- [Activity]:
Whenever a line of the listing contains the string "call", return that line.

- [Exercise data]:
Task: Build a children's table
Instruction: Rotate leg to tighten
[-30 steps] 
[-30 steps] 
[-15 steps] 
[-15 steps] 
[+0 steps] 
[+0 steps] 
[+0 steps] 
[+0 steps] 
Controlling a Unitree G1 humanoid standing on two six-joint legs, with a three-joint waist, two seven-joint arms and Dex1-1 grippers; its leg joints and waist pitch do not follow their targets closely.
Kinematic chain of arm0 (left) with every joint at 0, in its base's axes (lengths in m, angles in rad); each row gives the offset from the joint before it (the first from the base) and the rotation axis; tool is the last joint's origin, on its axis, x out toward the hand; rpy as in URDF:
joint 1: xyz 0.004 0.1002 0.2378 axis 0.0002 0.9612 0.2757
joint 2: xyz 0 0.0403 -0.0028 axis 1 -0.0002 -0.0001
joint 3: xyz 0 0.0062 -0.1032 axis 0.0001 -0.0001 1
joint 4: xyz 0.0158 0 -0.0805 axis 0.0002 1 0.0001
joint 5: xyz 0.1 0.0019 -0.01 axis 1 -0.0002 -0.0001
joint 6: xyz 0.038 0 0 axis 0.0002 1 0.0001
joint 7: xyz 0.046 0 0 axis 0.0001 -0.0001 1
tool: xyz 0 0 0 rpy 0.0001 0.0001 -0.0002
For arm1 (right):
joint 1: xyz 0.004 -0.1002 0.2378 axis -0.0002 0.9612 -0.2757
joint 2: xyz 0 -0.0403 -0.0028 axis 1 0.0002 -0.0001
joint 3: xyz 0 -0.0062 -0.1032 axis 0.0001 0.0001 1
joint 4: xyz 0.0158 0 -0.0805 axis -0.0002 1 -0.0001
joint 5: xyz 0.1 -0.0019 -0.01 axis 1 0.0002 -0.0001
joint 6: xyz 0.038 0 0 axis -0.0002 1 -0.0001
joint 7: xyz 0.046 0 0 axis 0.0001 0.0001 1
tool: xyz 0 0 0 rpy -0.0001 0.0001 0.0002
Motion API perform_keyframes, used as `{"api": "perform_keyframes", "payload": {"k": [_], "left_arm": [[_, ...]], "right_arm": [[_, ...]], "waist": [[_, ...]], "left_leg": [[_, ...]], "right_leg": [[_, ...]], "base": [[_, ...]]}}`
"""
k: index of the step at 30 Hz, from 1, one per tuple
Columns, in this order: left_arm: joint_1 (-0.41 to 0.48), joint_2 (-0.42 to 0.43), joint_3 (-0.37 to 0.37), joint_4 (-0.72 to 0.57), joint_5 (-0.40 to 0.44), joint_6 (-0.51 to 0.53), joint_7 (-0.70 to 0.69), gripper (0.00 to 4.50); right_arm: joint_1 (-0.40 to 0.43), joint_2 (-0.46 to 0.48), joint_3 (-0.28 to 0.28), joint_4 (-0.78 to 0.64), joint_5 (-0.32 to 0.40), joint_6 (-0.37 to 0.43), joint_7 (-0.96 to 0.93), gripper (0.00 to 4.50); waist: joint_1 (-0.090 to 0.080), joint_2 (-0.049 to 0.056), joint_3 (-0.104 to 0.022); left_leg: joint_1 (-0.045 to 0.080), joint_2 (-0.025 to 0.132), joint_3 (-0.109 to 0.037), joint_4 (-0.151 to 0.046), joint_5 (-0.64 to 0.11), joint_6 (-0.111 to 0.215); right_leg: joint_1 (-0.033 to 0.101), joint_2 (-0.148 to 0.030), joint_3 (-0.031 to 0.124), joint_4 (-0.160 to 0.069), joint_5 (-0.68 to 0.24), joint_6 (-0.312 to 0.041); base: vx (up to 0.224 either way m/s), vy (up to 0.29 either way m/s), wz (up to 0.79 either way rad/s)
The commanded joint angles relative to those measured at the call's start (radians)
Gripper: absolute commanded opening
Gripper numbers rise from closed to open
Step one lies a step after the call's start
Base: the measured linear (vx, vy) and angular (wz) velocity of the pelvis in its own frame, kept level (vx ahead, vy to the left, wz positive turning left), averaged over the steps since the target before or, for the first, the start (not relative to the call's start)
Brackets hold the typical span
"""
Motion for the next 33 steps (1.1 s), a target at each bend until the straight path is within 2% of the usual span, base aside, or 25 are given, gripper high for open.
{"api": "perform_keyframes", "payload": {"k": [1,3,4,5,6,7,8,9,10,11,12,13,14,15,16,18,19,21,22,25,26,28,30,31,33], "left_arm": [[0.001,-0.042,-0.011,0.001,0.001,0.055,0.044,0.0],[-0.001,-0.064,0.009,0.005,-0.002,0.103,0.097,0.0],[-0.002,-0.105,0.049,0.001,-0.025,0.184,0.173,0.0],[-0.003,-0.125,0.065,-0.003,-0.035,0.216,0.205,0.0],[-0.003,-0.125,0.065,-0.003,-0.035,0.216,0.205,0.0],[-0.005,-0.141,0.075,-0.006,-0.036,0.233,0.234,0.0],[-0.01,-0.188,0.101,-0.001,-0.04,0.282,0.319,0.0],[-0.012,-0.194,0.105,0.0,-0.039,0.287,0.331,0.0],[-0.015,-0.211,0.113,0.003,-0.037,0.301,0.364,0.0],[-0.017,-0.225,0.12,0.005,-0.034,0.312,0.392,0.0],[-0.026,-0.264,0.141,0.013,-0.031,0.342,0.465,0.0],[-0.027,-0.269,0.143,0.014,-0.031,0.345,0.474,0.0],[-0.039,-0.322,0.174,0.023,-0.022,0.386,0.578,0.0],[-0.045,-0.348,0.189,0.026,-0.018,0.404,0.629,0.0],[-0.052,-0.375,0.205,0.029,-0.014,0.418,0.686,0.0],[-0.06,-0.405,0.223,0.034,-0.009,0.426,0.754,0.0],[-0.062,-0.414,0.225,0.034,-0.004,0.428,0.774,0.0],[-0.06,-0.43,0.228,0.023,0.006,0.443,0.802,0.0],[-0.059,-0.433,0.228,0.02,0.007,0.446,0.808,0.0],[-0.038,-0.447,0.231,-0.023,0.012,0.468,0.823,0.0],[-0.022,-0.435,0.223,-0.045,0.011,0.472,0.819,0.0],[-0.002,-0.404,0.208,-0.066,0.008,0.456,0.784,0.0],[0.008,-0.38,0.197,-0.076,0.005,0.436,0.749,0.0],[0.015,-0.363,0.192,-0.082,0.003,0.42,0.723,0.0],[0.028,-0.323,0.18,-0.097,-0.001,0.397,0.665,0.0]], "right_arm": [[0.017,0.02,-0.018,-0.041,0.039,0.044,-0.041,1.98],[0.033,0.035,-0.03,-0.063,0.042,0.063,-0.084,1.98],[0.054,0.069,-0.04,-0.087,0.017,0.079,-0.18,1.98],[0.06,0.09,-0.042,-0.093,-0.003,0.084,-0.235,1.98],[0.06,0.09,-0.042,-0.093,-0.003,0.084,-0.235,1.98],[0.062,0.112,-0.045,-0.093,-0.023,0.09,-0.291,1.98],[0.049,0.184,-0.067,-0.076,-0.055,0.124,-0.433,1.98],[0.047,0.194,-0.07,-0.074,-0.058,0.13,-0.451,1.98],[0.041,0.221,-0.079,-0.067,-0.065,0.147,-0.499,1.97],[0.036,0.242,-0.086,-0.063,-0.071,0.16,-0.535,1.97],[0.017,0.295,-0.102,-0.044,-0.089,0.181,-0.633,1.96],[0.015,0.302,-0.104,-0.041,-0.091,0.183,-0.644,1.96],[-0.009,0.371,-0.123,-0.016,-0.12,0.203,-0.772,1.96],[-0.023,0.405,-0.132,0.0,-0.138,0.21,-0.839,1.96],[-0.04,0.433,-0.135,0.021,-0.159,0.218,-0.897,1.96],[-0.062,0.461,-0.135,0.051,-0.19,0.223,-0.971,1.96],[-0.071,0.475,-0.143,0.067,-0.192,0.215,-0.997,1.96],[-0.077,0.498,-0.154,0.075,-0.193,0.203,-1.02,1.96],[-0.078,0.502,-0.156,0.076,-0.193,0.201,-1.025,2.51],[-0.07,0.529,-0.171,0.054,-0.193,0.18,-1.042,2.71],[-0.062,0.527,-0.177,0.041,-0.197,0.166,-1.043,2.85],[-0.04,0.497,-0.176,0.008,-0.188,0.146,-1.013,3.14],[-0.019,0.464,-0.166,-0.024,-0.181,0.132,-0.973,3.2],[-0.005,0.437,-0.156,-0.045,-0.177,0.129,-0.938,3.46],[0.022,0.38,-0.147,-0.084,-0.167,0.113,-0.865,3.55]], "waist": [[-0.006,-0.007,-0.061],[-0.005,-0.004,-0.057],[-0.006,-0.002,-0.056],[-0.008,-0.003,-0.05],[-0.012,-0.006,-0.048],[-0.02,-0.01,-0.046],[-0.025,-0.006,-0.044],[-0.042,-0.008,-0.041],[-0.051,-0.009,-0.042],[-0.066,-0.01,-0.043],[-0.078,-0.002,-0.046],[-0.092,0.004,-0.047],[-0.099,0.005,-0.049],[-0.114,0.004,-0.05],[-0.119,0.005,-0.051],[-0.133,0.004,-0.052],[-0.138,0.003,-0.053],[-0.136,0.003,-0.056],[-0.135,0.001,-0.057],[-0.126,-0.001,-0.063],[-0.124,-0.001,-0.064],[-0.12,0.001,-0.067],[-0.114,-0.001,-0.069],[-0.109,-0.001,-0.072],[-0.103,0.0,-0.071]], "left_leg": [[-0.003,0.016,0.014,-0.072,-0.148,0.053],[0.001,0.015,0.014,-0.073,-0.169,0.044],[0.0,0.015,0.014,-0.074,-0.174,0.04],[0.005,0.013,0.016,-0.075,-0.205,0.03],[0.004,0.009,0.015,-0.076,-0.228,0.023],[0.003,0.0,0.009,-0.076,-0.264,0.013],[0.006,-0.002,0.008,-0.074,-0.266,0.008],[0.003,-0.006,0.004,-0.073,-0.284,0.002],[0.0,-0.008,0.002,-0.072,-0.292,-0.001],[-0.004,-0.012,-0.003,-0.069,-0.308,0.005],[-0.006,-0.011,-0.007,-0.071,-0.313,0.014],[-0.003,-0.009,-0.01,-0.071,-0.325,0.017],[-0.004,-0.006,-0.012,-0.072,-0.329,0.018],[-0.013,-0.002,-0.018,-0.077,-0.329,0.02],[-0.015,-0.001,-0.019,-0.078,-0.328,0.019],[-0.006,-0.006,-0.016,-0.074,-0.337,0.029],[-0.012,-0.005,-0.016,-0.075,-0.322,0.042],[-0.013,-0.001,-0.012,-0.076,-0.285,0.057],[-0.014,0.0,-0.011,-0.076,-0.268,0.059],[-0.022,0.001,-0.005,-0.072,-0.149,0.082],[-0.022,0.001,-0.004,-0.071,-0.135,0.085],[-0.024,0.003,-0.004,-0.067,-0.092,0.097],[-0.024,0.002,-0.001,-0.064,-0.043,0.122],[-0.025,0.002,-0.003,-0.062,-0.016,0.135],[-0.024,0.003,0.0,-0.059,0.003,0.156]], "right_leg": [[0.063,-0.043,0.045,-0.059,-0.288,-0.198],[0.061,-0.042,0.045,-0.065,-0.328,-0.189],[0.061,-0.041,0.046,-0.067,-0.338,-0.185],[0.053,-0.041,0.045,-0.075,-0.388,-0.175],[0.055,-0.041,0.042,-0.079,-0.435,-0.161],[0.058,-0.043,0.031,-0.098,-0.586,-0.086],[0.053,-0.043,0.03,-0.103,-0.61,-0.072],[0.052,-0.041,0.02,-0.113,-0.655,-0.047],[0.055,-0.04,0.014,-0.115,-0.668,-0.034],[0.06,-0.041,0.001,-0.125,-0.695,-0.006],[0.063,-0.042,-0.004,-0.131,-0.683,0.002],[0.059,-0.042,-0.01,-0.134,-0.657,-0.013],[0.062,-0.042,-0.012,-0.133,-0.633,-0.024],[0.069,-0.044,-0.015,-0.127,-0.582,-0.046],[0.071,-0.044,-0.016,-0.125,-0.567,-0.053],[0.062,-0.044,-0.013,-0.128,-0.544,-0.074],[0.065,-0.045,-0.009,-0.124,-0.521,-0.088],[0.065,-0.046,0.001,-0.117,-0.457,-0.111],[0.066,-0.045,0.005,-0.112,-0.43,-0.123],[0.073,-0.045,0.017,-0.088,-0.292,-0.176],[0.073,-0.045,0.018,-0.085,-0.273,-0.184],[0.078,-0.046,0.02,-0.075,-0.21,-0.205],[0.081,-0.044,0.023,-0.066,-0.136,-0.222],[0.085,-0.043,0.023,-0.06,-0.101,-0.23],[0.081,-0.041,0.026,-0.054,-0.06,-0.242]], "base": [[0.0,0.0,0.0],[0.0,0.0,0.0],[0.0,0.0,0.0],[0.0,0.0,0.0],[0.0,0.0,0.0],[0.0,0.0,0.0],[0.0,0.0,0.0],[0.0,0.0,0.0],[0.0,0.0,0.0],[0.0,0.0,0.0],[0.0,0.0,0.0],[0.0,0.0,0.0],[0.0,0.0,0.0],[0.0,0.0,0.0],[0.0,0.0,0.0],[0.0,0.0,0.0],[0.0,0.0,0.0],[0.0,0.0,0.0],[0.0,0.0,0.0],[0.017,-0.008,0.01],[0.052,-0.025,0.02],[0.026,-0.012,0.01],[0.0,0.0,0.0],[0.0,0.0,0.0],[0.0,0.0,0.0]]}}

- [Task response]:
The commanded joint angles relative to those measured at the call's start (radians)
Step one lies a step after the call's start
Base: the measured linear (vx, vy) and angular (wz) velocity of the pelvis in its own frame, kept level (vx ahead, vy to the left, wz positive turning left), averaged over the steps since the target before or, for the first, the start (not relative to the call's start)

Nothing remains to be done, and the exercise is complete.